A pleasant spring day stroll through Wichita’s picturesque Riverside Park took us past the spaceship, and once again we were reminded of Mom.
It’s not an actual spaceship, just an antique piece of playground equipment that vaguely resembles a sci-fi B-movie version of one, but it’s real enough that a childhood imagination would take flight in it whenever Mom hauled the kids to the park on a summer afternoon. There were no children scampering up the series of ladders to the cockpit during our recent visit, a consequence of some do-gooder group’s noisy insistence that the entrance be bolted shut lest some unattended urchin injure himself on the steel artifice, and the spaceship seemed lonesome without them. We also felt badly for the children, even though they seemed happy enough playing on some up-to-date plastic-and-wood thingamajigs that looked every bit as dangerous as the spaceship, and not just because they were being denied our fondly-remembered exhilaration on an imaginary tip to the moon. Sadder yet was the realization of a societal assumption that these children didn’t have an eagle-eyed mother hovering nearby to keep them from harm.
No noisy do-gooder groups were needed to get us through childhood. Although we suffered from the usual boyish lack of risk-assessment abilities, ever-vigilant Mom had an uncanny knack for plucking us out of danger’s way at the last possible moment.
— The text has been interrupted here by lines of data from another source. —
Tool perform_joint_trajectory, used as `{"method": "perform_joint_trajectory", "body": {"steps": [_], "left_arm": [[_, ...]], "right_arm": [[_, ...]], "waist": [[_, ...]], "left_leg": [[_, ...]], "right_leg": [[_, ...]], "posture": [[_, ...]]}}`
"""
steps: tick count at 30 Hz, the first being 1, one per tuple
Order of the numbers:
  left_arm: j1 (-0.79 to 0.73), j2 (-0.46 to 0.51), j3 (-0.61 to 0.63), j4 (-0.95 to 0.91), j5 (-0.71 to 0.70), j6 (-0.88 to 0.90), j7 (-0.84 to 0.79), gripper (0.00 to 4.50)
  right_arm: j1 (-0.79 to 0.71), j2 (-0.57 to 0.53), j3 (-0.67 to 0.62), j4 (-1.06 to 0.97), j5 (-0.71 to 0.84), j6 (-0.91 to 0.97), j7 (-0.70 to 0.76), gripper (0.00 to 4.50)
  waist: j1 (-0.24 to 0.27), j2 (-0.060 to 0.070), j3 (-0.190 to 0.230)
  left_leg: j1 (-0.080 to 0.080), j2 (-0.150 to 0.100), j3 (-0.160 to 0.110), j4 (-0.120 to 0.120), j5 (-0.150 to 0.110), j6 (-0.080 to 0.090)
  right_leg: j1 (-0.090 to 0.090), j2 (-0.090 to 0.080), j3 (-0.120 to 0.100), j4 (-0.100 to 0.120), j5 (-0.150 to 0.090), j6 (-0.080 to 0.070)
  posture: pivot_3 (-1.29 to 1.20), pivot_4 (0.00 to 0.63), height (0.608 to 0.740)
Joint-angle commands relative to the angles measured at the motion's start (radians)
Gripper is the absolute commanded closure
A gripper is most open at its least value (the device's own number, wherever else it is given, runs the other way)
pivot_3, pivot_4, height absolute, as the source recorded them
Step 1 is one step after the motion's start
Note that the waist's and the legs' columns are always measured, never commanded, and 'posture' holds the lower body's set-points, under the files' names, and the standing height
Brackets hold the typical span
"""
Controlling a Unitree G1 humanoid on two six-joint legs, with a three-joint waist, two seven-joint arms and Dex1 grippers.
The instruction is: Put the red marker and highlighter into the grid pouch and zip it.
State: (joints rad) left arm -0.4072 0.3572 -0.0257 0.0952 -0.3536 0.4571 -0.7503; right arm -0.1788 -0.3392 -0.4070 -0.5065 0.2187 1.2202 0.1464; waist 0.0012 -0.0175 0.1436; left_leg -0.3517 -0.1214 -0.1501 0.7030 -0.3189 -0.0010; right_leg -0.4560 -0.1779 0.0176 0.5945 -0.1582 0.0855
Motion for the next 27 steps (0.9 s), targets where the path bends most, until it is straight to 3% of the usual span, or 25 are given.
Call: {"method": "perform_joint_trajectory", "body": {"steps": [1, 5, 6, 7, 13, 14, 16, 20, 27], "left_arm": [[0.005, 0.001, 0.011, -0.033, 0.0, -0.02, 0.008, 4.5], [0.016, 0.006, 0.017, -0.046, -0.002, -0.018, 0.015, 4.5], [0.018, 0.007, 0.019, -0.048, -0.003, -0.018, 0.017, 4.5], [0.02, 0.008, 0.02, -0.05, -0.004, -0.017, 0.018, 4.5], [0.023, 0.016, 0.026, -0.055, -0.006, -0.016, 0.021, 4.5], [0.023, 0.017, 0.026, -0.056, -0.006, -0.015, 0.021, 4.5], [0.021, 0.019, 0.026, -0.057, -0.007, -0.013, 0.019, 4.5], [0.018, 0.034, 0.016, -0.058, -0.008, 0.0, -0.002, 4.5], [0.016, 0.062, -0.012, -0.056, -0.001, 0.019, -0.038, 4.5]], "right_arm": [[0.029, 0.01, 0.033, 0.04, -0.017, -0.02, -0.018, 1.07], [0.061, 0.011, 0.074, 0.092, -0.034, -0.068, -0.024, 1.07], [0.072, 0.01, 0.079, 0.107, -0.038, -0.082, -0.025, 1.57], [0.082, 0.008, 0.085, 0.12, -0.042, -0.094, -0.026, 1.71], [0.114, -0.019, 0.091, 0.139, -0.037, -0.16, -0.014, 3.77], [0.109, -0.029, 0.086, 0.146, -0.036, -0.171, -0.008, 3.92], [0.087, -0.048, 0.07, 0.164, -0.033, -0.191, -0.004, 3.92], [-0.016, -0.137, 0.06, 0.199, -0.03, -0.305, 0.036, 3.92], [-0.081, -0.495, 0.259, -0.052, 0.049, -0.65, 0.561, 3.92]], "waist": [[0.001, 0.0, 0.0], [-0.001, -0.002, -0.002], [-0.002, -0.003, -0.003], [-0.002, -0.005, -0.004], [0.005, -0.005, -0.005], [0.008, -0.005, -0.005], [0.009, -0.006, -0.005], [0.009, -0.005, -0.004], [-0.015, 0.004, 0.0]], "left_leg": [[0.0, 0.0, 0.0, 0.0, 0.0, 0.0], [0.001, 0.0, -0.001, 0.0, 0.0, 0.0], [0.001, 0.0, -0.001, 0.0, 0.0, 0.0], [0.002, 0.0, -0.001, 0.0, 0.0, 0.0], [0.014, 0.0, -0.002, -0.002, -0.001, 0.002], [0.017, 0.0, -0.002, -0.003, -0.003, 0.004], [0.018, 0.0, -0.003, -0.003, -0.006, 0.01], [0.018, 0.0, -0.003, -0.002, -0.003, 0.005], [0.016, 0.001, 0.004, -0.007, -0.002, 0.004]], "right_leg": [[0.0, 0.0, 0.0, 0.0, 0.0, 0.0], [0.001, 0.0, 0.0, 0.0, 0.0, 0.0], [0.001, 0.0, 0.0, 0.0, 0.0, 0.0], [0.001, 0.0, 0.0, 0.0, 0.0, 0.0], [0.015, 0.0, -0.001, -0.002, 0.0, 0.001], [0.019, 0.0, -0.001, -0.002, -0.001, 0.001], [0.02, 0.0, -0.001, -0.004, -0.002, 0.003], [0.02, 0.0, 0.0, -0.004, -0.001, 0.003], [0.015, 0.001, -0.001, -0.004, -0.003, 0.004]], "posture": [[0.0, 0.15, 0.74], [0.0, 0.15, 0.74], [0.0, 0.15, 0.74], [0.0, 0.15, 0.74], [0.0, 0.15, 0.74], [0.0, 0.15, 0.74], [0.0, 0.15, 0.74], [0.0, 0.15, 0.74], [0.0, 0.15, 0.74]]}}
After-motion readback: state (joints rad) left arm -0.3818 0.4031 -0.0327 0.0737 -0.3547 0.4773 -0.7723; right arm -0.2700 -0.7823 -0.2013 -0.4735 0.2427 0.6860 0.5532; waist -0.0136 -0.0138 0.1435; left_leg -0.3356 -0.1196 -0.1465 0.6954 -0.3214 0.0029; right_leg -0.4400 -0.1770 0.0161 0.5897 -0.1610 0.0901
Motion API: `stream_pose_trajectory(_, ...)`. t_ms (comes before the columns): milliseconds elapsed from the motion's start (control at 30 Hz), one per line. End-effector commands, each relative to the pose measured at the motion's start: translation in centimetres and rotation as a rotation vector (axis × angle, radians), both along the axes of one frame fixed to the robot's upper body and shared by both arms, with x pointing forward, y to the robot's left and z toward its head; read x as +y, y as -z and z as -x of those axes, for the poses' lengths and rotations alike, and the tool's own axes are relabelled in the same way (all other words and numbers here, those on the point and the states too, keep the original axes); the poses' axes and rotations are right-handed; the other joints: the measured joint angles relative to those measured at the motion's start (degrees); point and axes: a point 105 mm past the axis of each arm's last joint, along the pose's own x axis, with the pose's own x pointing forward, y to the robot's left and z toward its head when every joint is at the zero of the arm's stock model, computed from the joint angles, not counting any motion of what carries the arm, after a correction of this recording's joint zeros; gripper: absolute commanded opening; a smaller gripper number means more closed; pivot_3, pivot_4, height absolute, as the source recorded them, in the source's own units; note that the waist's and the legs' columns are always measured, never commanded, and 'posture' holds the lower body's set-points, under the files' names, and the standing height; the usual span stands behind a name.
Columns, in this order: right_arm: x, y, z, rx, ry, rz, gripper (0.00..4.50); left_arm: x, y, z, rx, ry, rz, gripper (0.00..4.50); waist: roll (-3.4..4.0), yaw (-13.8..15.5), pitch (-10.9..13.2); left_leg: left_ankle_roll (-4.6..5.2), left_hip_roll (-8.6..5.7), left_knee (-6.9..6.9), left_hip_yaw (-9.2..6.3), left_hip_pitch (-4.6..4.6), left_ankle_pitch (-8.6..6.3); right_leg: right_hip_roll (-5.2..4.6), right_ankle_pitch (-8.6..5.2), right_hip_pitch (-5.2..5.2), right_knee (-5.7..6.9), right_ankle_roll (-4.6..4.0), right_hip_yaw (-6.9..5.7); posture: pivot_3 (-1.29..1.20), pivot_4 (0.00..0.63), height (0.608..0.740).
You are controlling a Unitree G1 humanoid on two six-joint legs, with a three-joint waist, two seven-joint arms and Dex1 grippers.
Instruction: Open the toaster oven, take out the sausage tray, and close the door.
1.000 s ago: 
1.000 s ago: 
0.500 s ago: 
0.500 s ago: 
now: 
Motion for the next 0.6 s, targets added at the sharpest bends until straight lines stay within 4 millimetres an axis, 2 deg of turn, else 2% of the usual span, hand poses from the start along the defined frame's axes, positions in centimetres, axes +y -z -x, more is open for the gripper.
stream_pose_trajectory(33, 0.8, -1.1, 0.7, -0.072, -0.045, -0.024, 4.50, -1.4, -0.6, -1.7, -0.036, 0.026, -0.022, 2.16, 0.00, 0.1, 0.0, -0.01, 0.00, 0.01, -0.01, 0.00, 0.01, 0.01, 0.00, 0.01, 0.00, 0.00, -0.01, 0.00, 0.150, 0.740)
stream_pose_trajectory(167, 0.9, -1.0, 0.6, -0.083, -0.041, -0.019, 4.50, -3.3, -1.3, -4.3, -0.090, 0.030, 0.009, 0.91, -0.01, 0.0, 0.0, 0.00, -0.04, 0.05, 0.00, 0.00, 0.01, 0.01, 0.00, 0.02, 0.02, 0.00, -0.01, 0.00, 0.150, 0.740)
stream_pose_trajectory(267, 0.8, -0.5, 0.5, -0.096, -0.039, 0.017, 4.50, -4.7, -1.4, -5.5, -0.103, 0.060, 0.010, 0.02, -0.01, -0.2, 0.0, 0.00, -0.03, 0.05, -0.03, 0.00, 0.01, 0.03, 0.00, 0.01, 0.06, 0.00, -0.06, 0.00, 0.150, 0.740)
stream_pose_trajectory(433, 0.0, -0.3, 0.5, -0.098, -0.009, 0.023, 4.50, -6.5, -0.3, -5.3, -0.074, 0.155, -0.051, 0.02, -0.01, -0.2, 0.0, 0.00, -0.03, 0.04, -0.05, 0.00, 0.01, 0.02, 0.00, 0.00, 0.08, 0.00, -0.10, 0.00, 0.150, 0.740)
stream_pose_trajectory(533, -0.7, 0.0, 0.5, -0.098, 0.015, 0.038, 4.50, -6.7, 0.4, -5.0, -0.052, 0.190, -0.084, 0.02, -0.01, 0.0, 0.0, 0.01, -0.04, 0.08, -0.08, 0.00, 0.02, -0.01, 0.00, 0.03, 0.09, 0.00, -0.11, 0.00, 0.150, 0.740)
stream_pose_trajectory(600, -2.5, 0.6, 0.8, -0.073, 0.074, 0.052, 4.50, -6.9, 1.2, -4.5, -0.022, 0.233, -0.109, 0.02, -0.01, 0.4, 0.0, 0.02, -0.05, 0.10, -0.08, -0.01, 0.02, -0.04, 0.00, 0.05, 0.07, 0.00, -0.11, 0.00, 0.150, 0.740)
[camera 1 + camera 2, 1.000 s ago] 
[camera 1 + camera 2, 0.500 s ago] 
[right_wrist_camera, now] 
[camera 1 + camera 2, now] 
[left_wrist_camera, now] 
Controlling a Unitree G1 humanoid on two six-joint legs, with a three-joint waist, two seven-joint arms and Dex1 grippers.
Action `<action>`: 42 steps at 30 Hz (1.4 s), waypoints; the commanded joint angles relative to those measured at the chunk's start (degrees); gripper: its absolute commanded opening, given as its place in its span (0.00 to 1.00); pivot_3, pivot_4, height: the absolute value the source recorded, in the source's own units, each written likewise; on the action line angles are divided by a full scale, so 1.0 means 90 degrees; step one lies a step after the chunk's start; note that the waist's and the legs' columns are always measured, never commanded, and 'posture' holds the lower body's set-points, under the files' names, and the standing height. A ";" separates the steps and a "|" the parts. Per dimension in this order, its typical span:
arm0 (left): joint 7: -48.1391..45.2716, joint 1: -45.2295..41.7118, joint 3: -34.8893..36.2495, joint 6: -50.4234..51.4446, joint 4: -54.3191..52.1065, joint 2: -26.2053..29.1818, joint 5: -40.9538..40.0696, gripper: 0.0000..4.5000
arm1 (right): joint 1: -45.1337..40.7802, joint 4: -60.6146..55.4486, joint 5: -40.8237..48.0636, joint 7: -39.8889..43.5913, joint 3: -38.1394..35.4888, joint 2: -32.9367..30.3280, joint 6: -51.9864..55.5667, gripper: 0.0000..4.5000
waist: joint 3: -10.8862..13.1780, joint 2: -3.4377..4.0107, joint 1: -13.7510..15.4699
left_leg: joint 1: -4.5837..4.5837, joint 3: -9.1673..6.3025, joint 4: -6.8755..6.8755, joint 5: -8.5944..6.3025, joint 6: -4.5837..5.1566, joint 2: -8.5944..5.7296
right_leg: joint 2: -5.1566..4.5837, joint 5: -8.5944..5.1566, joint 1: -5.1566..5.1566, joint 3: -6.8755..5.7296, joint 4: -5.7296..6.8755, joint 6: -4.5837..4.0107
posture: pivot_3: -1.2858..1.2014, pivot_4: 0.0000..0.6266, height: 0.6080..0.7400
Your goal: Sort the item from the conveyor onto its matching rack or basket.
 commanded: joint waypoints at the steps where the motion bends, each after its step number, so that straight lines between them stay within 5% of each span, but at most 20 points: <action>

It could be quite annoying, of course, but in retrospect we can see that she also allowed us a glorious degree of freedom that must have been quite nerve-wracking for the poor woman. Mom would become frighteningly ferocious when her children were threatened, a marked contrast to the ladylike demeanor she exhibited in most other circumstances, and she was no less protective when confronted with well-meaning busybodies who would have placed limits on our sense of possibilities.
Pardon us if a sentimental Mothers’ Day tribute turns into yet another political rant, but there are all manner of collectivist noisy do-gooder nonsense that would be entirely unneeded if everyone had a mother like ours. Countless children could have been spared the wasted time of Head Start programs if they’d had such a mother as ours, who sent who all her children off to Kindergarten knowing the alphabet, being able to count well past 10, having memorized the family phone number, and possessing a vocabulary that already included the word “precocious.” The one-size-fits-all nutritional standards that have lately been imposed on the schools would be unnecessary, as Mom provided healthy meals that fit each of her differently-sized children with a precision no remote bureaucracy could hope to duplicate. Mom saw to it that her children were clothed, cleaned, sheltered, and cared for, and any intrusive social worker dumb enough to think he could do any better would have been in for a hell of a time.
Spend all the trillions you can tax, print, or borrow, but you’ll never fund a program that is an adequate substitute for Mom. Fashionable opinion is fond of an old African adage that “It takes a village to raise a child,” and Hillary Clinton even used it for a book title, but it is the sort of balderdash that has kept Africa poor and backward. In truth it takes a mother to a raise a child, and preferably a good one such as ours. Fathers are important, too, and given current policies their importance might require more prominence, but we’ll return to that theme in June. This weekend should be devoted to wishing a most happy Mothers’ Day to Mom, and to all the other mothers who have done the job well.